### YOUR GOAL
From start to end, write out the following data exactly, apart from its images.

### GIVEN DATA
________________________________________
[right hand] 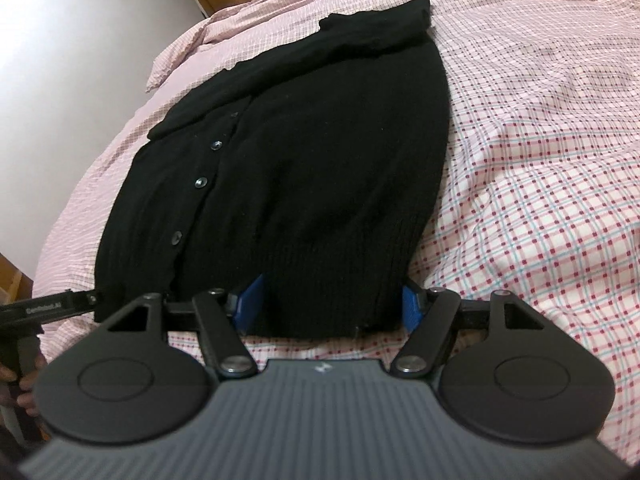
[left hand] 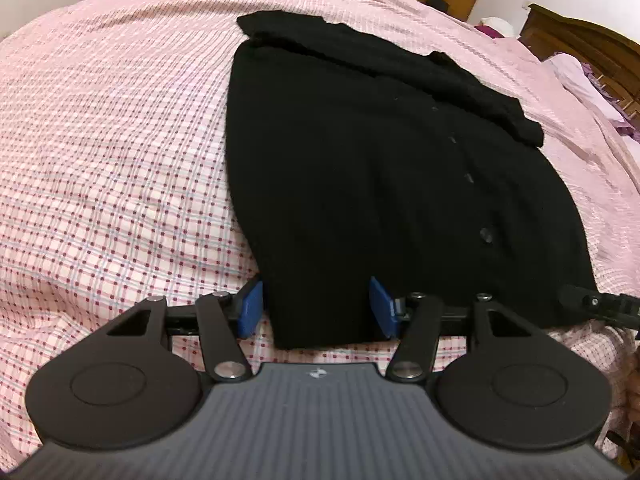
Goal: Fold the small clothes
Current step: 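Close both grippers on the cardigan hem and lift it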
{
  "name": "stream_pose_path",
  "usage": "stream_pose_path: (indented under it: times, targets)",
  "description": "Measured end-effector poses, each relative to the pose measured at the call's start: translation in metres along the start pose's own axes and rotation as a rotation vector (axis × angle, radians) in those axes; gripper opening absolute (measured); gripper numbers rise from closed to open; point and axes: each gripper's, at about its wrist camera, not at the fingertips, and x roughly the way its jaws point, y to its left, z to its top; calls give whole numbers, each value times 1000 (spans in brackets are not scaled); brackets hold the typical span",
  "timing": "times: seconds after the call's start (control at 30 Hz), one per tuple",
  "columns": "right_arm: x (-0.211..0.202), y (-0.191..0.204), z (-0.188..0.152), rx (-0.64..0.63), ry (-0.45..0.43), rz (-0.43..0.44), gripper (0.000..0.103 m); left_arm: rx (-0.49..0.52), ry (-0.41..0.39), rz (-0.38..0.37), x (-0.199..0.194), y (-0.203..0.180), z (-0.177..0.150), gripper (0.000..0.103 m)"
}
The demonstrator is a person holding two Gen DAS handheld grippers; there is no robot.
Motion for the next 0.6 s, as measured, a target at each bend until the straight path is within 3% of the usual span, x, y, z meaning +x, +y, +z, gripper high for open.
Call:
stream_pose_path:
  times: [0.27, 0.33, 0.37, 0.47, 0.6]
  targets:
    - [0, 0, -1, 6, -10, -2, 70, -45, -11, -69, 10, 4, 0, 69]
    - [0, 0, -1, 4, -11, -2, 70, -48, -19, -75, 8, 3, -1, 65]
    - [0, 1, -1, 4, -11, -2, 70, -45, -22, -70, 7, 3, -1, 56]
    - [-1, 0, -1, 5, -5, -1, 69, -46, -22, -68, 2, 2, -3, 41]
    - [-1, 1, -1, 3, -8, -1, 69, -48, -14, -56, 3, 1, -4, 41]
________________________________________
### SOLUTION TO THE EXERCISE
[right hand] 
[left hand] 
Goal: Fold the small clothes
Current step: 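Close both grippers on the cardigan hem and lift it
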{
  "name": "stream_pose_path",
  "usage": "stream_pose_path: (indented under it: times, targets)",
  "description": "Measured end-effector poses, each relative to the pose measured at the call's start: translation in metres along the start pose's own axes and rotation as a rotation vector (axis × angle, radians) in those axes; gripper opening absolute (measured); gripper numbers rise from closed to open; point and axes: each gripper's, at about its wrist camera, not at the fingertips, and x roughly the way its jaws point, y to its left, z to its top; calls give whole numbers, each value times 1000 (spans in brackets are not scaled); brackets hold the typical span",
  "timing": "times: seconds after the call's start (control at 30 Hz), one per tuple",
  "columns": "right_arm: x (-0.211..0.202), y (-0.191..0.204), z (-0.188..0.152), rx (-0.64..0.63), ry (-0.45..0.43), rz (-0.43..0.44), gripper (0.000..0.103 m); left_arm: rx (-0.49..0.52), ry (-0.41..0.39), rz (-0.38..0.37), x (-0.199..0.194), y (-0.203..0.180), z (-0.177..0.150), gripper (0.000..0.103 m)"
}
The demonstrator is a person holding two Gen DAS handheld grippers; there is no robot.
Motion for the next 0.6 s, as measured, a target at each bend until the straight path is within 3% of the usual span, x, y, z meaning +x, +y, +z, gripper high for open.
Call:
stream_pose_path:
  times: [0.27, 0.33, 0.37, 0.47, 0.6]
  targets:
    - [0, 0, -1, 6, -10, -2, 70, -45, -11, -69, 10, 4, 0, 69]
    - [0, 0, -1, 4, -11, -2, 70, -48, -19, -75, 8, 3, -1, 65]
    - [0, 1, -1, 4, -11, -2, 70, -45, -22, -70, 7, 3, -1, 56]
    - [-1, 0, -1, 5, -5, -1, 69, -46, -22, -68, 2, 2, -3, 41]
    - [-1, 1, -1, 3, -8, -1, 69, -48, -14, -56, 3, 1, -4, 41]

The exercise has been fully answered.